6. Resiko injuri berhubungan dengan kelemahan dan kelelehan.

Tujuan : Setelah dilakukan tindakan keperawatan tidak terjadi

cedera atau injuri.

Kriteria hasil :

a. Pasien dapat meningkatkan keamanan ambulasi.

b. Pasien mampu menjaga keseimbangan tubuh ketika akan melakukan

aktifitas.

c. Pasien mampu meningkatkan posisi fungsional pada ektremitas.

Intervensi :

a. Intruksikan dan bantu dalam mobilitas secara tepat.


b. Anjurkan untuk berpegangan tangan atau minta bantuan pada

keluarga dalam melakukan suatu kegiatan.

c. Pertahankan posisi tubuh tepat dengan dukungan alat bantuan.

Rasional :

a. Membantu mengurangi kelelahan.

b. Membantu pasien untuk melakukan kegiatan.
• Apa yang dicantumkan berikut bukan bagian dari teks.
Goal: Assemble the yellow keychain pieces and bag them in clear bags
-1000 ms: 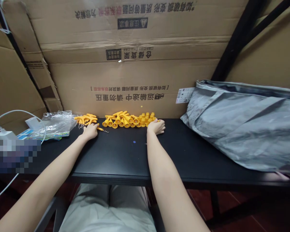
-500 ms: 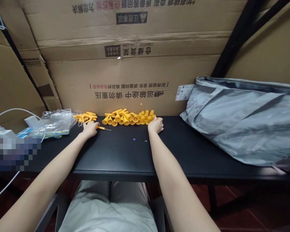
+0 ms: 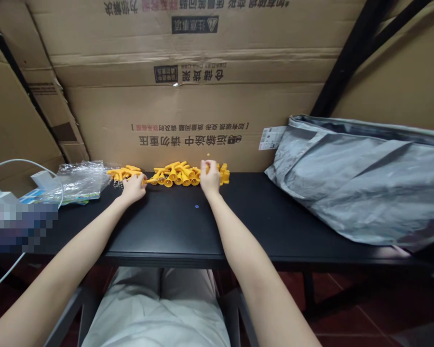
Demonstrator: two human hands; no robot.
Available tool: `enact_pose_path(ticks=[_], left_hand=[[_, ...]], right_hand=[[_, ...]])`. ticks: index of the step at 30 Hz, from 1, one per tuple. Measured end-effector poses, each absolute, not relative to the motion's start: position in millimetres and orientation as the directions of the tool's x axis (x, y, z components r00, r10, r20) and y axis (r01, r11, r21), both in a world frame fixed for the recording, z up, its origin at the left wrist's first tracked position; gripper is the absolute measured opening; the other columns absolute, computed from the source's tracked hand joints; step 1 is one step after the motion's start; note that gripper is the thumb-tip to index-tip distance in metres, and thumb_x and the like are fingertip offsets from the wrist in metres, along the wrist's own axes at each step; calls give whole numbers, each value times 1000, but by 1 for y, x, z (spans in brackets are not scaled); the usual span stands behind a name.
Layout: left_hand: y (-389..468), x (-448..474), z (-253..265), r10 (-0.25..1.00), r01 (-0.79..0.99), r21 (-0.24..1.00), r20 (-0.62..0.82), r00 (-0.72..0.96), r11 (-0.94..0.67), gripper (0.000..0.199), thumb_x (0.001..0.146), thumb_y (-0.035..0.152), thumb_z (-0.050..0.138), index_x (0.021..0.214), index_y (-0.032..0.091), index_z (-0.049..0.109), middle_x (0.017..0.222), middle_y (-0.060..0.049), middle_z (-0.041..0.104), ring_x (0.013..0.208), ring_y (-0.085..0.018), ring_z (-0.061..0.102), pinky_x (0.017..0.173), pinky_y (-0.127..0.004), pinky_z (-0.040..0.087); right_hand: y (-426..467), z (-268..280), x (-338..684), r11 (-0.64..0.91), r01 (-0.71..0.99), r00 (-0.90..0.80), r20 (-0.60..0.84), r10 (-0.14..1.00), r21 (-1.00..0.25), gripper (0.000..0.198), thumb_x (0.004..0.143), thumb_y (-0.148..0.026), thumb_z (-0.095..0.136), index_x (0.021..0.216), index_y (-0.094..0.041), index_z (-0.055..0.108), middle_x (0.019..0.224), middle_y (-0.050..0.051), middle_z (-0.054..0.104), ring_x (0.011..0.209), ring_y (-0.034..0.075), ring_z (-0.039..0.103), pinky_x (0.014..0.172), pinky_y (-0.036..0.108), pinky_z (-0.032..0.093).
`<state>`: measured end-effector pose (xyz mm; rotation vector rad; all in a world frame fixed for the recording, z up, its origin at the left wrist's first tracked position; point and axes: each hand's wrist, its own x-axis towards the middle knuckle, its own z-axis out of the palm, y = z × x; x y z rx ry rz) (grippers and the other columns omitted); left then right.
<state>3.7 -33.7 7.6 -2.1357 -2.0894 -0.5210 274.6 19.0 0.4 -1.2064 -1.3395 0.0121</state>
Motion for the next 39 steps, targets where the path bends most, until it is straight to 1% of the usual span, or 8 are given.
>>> enact_pose_path(ticks=[3, 6, 10, 14, 20, 28, 33, 39], left_hand=[[-33, 6, 6, 951, 988, 141, 308, 13, -59, 27, 86, 23, 43, 112, 22, 53, 111, -13, 57, 110, -29, 53, 93, -46, 35], [-33, 8, 5, 955, 990, 116, 292, 47, -84, 26, 86, 23, 44, 110, 22, 54, 108, -12, 57, 109, -28, 53, 93, -45, 35], [-33, 7, 3, 953, 987, 101, 290, 91, -125, 26, 85, 23, 45, 109, 23, 54, 107, -11, 57, 109, -27, 53, 93, -45, 34], [-33, 6, 2, 950, 986, 113, 301, 86, -125, 25, 84, 22, 45, 108, 23, 55, 106, -11, 58, 108, -27, 53, 92, -45, 34], [-35, 7, 4, 947, 982, 130, 309, 89, -135, 25, 83, 20, 47, 106, 24, 55, 105, -10, 58, 108, -28, 53, 92, -45, 33], [-38, 12, 4, 911, 960, 105, 355, 208, -260, 27, 84, 28, 47, 108, 23, 58, 102, -9, 59, 106, -27, 54, 90, -43, 34], [-39, 12, 3, 876, 934, 90, 389, 286, -345, 29, 85, 34, 49, 108, 22, 61, 98, -7, 63, 97, -24, 58, 88, -39, 35], [-39, 9, 6, 842, 909, 106, 431, 323, -403, 26, 85, 34, 51, 104, 23, 64, 93, -5, 67, 90, -21, 60, 87, -36, 35]], right_hand=[[6, 0, 250, 551, 604, 39, 712, 701, -576, 30, 88, -49, 46, 91, -20, 53, 86, 8, 64, 82, 23, 61, 78, 36, 46], [-4, -4, 233, 596, 602, -208, 616, 760, -531, 26, 88, -46, 49, 89, -21, 52, 84, 7, 64, 78, 22, 61, 75, 35, 46], [-5, -11, 227, 621, 606, -389, 495, 777, -497, 20, 90, -40, 48, 86, -20, 51, 87, 6, 62, 81, 20, 60, 76, 34, 46], [0, -15, 230, 638, 600, -451, 455, 768, -482, 20, 84, -38, 60, 87, -19, 53, 87, 6, 61, 84, 21, 59, 79, 36, 47], [7, -20, 231, 699, 556, -483, 510, 712, -449, 23, 78, -34, 69, 89, -18, 56, 93, 8, 61, 89, 22, 58, 83, 39, 48], [7, -20, 230, 744, 554, -514, 549, 659, -373, 22, 79, -28, 70, 93, -16, 59, 96, 11, 61, 91, 24, 59, 83, 40, 48], [1, -13, 230, 788, 539, -548, 586, 597, -299, 15, 82, -27, 66, 93, -18, 60, 93, 11, 62, 90, 25, 58, 84, 42, 48], [-4, -7, 231, 811, 484, -538, 619, 572, -328, 14, 86, -27, 61, 95, -18, 63, 96, 12, 63, 94, 25, 59, 88, 42, 47]])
c. Membantu mempercepat penyembuhan.

7. Gangguan pola seksual berhubungan dengan metaplasia penyakit.

Tujuan : Setelah dilakukan tindakan keperawatan selama pasien

mampu mempertahankan aktifitas seksual pada tingkat

yang diinginkan bila mungkin.

Kriteria hasil :

a. Pasien mampu memahami tentang arti seksualitas, seksualitas

dapat diungkapkan dengan bentuk perhatian yang diberikan

seseorang.

Intervensi :

a. Kaji masalah- masalah perkembangan daya hidup.

b. Catat pemikiran pasien/ orang- orang yang berpengaruh bagi pasien

mengenai seksualitas

c. Evaluasi faktor- faktor budaya dan religius/ nilai dan konflik- konflik

yang muculberikan suasana yang terbuka dalam diskusi mengenai

masalah seksualitas.
d. Tingkatkan keleluasaan diri bagi pasien dan orang- orang yang

penting bagi pasien.

Rasional :

a. Faktor- faktor seperti menoupose dan proses penuan remaja dan

dewasa awal yang perlu masukan dalam pertimbangan mengenai

seksualitas dalam penyakit yang perawatan yang lama.

b. Untuk memberikan pandangan bahwa keterbatasan kondisi/

lingkungan akan berpengaruh pada kemampuan seksual tetapi

mereka takut untuk menanyakan secara lansung.

c. untuk mempengaruhi persepsi pasien terhadap masalah seksual yang

muncul.

d. Apabila masalah- masalah diidentifikasikan dan di diskusikan maka

pemecahan masalah dapat ditemukan

e. Perhatikan penerimaan akan kebutuhan keintiman dan tingkatkan

makna terhadap pola interaksi yang telah dibina

8. Resti terjadinya syok hipovolemik berhubungan dengan perdarahan

pervaginam.

Tujuan : Setelah dilakukan tindakan keperawatan syok

berkurang atau tidak terjadi syok.

Kriterial hasi :

a. pasien tidak mengalami anemia

b. Tanda - tanda vital stabil.

c. Pasien tidak tampak pucat.


Intervensi :

a. Kaji adanya tanda terjadi syok

b. Observasi KU

c. Observasi TTV

d. Monitor tanda pendarahan

e. Check hemoglobin dan hematokrit

Rasional :

Mengetahui adanya penyebab syok

a. Memantau kondisi pasien selama masa perawatan terutama pada saat

terjadi pendarahan sehingga segera diketahui tanda syok.

b. TTV normal menandakan keadaan umum baik.

c. perdarahan cepat diketahui dapat diatasi sehingga pasien tidak

sampai syok.

d. Untuk mengetahui tingkat kebocoran pembuluh darah yang dialami

pasien sebagai acuan melakukan tindakan lebih lanjut.